Return the listing word for word, as given.
*** Opening DATASET EXTRACT ***
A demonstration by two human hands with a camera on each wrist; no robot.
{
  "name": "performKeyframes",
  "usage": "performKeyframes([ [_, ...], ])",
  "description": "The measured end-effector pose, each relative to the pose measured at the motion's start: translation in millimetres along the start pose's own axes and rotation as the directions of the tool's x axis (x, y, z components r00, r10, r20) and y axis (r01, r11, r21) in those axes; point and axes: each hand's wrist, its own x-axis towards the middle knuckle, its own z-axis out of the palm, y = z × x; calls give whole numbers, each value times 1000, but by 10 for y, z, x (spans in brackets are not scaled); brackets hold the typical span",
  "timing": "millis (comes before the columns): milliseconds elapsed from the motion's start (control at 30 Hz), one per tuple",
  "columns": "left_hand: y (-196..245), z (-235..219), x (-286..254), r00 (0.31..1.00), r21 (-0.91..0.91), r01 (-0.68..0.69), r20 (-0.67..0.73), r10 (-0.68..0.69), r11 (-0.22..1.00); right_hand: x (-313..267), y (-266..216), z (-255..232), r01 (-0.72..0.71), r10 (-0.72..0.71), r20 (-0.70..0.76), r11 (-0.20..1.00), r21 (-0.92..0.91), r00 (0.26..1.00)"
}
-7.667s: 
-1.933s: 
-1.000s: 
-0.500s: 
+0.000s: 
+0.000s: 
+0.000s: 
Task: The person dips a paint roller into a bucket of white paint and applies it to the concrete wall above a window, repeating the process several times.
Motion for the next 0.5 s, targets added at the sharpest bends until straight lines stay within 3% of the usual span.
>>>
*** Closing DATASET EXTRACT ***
RESULT BELOW |
A demonstration by two human hands with a camera on each wrist; no robot.
{
  "name": "performKeyframes",
  "usage": "performKeyframes([ [_, ...], ])",
  "description": "The measured end-effector pose, each relative to the pose measured at the motion's start: translation in millimetres along the start pose's own axes and rotation as the directions of the tool's x axis (x, y, z components r00, r10, r20) and y axis (r01, r11, r21) in those axes; point and axes: each hand's wrist, its own x-axis towards the middle knuckle, its own z-axis out of the palm, y = z × x; calls give whole numbers, each value times 1000, but by 10 for y, z, x (spans in brackets are not scaled); brackets hold the typical span",
  "timing": "millis (comes before the columns): milliseconds elapsed from the motion's start (control at 30 Hz), one per tuple",
  "columns": "left_hand: y (-196..245), z (-235..219), x (-286..254), r00 (0.31..1.00), r21 (-0.91..0.91), r01 (-0.68..0.69), r20 (-0.67..0.73), r10 (-0.68..0.69), r11 (-0.22..1.00); right_hand: x (-313..267), y (-266..216), z (-255..232), r01 (-0.72..0.71), r10 (-0.72..0.71), r20 (-0.70..0.76), r11 (-0.20..1.00), r21 (-0.92..0.91), r00 (0.26..1.00)"
}
-7.667s: 
-1.933s: 
-1.000s: 
-0.500s: 
+0.000s: 
+0.000s: 
+0.000s: 
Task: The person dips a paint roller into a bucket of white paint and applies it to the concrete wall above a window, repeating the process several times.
Motion for the next 0.5 s, targets added at the sharpest bends until straight lines stay within 3% of the usual span.
>>>

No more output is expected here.